Directions - Each line of the listing where the string "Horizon" appears is to be identified and copied.

......

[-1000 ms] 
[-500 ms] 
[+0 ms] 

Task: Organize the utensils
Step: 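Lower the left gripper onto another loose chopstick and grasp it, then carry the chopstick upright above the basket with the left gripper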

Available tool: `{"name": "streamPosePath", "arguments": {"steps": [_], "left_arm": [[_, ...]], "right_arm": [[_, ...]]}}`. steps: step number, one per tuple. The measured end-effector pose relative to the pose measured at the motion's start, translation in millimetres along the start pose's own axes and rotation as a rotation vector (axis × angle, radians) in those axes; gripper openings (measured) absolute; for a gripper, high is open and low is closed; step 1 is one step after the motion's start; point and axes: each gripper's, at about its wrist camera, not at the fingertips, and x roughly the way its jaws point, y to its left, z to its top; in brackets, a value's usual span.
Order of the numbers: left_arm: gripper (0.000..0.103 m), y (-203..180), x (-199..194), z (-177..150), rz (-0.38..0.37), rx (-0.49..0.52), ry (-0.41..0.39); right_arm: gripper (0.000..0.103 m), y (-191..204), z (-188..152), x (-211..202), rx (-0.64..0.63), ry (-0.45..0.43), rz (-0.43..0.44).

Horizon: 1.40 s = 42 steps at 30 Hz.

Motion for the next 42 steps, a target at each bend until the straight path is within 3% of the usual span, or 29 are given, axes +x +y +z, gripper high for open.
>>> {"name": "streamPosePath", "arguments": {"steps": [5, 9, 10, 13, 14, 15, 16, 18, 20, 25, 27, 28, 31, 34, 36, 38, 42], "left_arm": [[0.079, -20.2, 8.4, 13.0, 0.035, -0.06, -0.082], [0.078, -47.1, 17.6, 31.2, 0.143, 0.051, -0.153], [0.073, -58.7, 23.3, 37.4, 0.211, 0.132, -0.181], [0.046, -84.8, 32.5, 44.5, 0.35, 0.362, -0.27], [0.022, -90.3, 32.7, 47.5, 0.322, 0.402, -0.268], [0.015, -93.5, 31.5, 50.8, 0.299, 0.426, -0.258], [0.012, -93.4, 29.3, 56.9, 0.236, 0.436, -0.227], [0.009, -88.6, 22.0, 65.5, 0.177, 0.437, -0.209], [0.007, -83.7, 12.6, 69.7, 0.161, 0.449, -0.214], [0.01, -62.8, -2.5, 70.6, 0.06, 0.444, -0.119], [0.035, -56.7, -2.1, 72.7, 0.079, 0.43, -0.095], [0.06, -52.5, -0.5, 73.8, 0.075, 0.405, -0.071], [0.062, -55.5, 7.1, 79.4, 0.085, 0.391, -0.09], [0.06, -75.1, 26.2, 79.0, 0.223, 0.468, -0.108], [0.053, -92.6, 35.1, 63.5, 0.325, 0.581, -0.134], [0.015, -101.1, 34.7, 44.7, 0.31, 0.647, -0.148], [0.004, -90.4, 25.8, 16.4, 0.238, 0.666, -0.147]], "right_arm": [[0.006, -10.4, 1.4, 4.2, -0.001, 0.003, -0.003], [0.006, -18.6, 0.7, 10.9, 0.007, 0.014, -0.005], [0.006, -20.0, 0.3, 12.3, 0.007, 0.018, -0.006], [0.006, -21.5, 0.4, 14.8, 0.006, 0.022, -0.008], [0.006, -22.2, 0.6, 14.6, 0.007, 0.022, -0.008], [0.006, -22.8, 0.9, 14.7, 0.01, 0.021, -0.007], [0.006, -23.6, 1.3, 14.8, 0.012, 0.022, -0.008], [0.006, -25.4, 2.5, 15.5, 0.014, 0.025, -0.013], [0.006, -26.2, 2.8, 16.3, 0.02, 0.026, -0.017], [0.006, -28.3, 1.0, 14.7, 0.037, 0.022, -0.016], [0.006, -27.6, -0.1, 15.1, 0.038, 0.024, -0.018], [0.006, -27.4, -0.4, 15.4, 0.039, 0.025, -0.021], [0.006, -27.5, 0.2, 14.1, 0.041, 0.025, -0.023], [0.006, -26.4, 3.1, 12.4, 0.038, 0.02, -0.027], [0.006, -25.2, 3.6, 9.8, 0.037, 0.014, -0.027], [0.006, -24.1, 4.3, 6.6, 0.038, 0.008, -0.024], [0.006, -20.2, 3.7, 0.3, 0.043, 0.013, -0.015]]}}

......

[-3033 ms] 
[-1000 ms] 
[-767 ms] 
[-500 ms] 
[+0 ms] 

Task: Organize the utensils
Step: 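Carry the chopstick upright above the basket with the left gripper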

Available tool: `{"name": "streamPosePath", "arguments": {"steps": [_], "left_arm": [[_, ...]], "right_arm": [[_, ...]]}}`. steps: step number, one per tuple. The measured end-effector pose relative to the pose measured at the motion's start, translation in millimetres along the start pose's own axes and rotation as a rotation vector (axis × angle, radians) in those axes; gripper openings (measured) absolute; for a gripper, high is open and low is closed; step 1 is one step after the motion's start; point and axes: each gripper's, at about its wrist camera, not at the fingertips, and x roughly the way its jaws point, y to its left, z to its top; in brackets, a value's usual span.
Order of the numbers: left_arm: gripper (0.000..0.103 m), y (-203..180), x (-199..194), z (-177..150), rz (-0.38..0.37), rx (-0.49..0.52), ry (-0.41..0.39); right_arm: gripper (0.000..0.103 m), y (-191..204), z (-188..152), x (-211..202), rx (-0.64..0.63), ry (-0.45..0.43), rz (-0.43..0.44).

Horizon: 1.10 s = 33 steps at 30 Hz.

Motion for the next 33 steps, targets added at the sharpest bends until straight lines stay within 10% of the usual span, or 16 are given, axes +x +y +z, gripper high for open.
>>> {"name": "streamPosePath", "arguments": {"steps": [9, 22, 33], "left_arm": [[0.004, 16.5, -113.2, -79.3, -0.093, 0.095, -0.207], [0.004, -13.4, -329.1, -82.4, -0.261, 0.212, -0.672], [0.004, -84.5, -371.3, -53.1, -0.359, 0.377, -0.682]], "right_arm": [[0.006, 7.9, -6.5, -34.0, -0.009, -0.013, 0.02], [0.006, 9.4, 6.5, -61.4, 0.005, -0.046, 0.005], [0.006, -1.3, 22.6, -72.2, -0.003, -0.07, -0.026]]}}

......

Solution to this exercise -
Horizon: 1.40 s = 42 steps at 30 Hz.
Horizon: 1.10 s = 33 steps at 30 Hz.

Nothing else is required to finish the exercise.